DOI: https://doi.org/10.23689/fidgeo-11394
Schlegel, Manfred, (Ed.),2010: Die Gesteine im Sockel des Jahn-Denkmals in der Berliner Hasenheide – ein geologisch-sporthistorisches Freilichtmuseum. In: Brandenburgische Geowissenschaftliche Beiträge; 2010; Band 17; Heft 1/2, Landesamt für Bergbau, Geologie und Rohstoffe Brandenburg, DOI: https://doi.org/10.23689/fidgeo-11394. 

Abstract

[...] Diese Kurzmitteilung dokumentiert die Ergebnisse einer geologischen Neuaufnahme der Gesteine, die im Sockel des Friedrich-Ludwig-Jahn-Denkmals in der Berliner Hasenheide verbaut sind. Der Autor beschreibt das Denkmal als ein weltweit einzigartiges „Freilichtmuseum“, da dessen Fundament aus über 165 Gesteinstafeln und -blöcken besteht, die von Turnvereinen aus der ganzen Welt zusammengetragen wurden. Die petrographische Analyse zeigt eine enorme Vielfalt: Das Spektrum reicht von magmatischen Gesteinen wie Granit, Basalt und Porphyr über metamorphe Gesteine wie Marmor und kristalline Schiefer bis hin zu Sedimentgesteinen wie Sandstein und Kalkstein. Sogar seltene Araukarite (versteinerte Hölzer) wurden identifiziert. Viele der Gesteine sind mit Inschriften versehen und stammen sowohl aus deutschen Mittelgebirgen als auch aus Übersee (Amerika, Asien, Australien).
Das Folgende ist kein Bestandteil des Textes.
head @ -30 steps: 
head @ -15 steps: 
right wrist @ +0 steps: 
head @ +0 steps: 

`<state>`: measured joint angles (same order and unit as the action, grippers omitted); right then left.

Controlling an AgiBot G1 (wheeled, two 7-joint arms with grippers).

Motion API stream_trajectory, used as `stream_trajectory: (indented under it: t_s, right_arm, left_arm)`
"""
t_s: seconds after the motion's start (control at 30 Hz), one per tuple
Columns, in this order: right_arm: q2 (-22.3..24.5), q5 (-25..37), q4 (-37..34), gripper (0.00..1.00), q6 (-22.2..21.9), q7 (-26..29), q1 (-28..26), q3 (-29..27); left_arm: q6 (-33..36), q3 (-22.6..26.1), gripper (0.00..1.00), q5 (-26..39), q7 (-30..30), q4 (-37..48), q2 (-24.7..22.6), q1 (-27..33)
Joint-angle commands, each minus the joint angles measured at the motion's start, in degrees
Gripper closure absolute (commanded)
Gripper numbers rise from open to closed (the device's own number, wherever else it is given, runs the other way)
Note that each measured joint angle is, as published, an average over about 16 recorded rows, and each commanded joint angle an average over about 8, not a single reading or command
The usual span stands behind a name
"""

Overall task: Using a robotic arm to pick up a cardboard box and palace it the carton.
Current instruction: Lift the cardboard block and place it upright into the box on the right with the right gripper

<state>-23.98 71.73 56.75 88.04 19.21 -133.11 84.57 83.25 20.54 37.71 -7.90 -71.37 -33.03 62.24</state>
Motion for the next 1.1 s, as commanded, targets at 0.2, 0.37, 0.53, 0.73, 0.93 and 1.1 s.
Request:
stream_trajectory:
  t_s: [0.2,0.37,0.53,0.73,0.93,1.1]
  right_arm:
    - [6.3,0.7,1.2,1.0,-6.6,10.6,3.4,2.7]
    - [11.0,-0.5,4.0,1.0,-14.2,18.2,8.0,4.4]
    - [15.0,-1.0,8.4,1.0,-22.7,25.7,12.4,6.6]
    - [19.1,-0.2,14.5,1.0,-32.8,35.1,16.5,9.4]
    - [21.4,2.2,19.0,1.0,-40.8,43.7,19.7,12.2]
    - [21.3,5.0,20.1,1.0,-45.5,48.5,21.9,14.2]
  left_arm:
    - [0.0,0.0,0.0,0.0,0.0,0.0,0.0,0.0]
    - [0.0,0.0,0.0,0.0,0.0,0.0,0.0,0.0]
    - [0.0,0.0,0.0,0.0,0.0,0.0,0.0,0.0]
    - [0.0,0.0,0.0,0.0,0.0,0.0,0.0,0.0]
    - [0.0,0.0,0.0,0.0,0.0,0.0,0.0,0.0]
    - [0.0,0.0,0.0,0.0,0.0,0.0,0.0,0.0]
Der Beitrag erläutert zudem die mineralogische Zusammensetzung der Exponate, die unter anderem Feldspäte, Quarze und verschiedene Fossilien wie Algen oder Spurenfossilien (Paramoudra) enthalten. Damit bietet der Text eine faszinierende Verbindung von Geowissenschaften und Sportgeschichte und dient als Leitfaden für fachkundige Exkursionen im urbanen Raum Berlins.